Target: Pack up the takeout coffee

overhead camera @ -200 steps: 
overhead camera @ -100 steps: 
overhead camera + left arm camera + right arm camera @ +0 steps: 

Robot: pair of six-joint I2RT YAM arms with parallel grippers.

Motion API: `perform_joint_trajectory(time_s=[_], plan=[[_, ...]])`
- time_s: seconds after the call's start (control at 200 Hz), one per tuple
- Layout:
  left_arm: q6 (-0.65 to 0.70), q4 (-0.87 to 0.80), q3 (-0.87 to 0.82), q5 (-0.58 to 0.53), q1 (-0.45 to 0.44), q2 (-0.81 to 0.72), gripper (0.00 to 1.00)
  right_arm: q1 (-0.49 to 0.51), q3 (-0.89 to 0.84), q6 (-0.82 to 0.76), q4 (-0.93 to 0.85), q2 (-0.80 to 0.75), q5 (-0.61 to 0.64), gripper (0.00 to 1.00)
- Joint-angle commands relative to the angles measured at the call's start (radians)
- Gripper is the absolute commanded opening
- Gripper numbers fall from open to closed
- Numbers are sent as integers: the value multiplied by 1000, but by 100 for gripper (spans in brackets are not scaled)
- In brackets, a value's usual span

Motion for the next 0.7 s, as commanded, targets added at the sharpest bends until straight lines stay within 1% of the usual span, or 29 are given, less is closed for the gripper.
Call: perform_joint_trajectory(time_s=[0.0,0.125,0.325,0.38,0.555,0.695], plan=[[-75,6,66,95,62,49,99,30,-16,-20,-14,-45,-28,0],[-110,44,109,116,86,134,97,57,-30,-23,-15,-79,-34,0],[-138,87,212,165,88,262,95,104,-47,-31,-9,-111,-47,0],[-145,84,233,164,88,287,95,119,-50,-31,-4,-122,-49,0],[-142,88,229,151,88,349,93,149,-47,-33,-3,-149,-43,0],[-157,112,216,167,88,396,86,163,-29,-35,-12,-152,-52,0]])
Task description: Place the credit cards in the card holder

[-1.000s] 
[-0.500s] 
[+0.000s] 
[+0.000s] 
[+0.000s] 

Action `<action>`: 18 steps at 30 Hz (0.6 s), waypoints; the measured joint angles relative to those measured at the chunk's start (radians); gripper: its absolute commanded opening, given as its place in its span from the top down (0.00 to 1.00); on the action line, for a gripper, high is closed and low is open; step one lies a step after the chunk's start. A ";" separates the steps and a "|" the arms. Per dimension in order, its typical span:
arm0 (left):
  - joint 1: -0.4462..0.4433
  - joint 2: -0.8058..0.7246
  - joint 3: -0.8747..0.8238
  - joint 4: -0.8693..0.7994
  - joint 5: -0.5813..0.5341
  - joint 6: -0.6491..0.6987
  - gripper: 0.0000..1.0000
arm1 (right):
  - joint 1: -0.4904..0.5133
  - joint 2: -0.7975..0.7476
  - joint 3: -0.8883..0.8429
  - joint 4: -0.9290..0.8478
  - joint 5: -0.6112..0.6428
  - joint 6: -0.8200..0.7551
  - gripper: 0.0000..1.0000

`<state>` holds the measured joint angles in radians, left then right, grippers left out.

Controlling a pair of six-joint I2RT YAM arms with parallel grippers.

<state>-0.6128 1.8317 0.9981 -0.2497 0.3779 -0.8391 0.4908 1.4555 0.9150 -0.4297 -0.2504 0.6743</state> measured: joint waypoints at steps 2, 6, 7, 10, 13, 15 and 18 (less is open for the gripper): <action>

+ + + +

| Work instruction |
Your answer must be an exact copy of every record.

| Answer to the exercise |
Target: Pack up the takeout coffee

overhead camera @ -200 steps: 
overhead camera @ -100 steps: 
overhead camera + left arm camera + right arm camera @ +0 steps: 

Robot: pair of six-joint I2RT YAM arms with parallel grippers.

Motion API: `perform_joint_trajectory(time_s=[_], plan=[[_, ...]])`
- time_s: seconds after the call's start (control at 200 Hz), one per tuple
- Layout:
  left_arm: q6 (-0.65 to 0.70), q4 (-0.87 to 0.80), q3 (-0.87 to 0.82), q5 (-0.58 to 0.53), q1 (-0.45 to 0.44), q2 (-0.81 to 0.72), gripper (0.00 to 1.00)
  right_arm: q1 (-0.49 to 0.51), q3 (-0.89 to 0.84), q6 (-0.82 to 0.76), q4 (-0.93 to 0.85), q2 (-0.80 to 0.75), q5 (-0.61 to 0.64), gripper (0.00 to 1.00)
- Joint-angle commands relative to the angles measured at the call's start (radians)
- Gripper is the absolute commanded opening
- Gripper numbers fall from open to closed
- Numbers are sent as integers: the value multiplied by 1000, but by 100 for gripper (spans in brackets are not scaled)
- In brackets, a value's usual span

Motion for the next 0.7 s, as commanded, targets added at the sharpest bends until straight lines stay within 1% of the usual span, or 29 are given, less is closed for the gripper.
Call: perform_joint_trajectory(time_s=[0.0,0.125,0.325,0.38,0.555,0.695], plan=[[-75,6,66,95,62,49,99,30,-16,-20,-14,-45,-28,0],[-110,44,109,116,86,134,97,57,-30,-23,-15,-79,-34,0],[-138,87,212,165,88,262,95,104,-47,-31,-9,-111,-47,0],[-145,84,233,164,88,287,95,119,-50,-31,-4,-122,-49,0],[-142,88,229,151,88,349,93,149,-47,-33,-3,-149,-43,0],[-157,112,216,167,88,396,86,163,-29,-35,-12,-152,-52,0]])
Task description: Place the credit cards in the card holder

[-1.000s] 
[-0.500s] 
[+0.000s] 
[+0.000s] 
[+0.000s] 

Action `<action>`: 18 steps at 30 Hz (0.6 s), waypoints; the measured joint angles relative to those measured at the chunk's start (radians); gripper: its absolute commanded opening, given as its place in its span from the top down (0.00 to 1.00); on the action line, for a gripper, high is closed and low is open; step one lies a step after the chunk's start. A ";" separates the steps and a "|" the arms. Per dimension in order, its typical span:
arm0 (left):
  - joint 1: -0.4462..0.4433
  - joint 2: -0.8058..0.7246
  - joint 3: -0.8747..0.8238
  - joint 4: -0.8693..0.7994
  - joint 5: -0.5813..0.5341
  - joint 6: -0.6491..0.6987
  - gripper: 0.0000..1.0000
arm1 (right):
  - joint 1: -0.4904..0.5133
  - joint 2: -0.7975..0.7476
  - joint 3: -0.8883..0.8429
  - joint 4: -0.9290..0.8478
  - joint 5: -0.6112..0.6428
  - joint 6: -0.8200..0.7551
  - gripper: 0.0000..1.0000

`<state>` holds the measured joint angles in radians, left then right, grippers left out.

Controlling a pair of six-joint I2RT YAM arms with parallel grippers.

<state>-0.6128 1.8317 0.9981 -0.2497 0.3779 -0.8391 0.4908 1.4555 0.9150 -0.4297 -0.2504 0.6743</state> measured: joint waypoints at steps 2, 6, 7, 10, 13, 15 and 18 (less is open for the gripper): <action>

The response to the exercise is complete.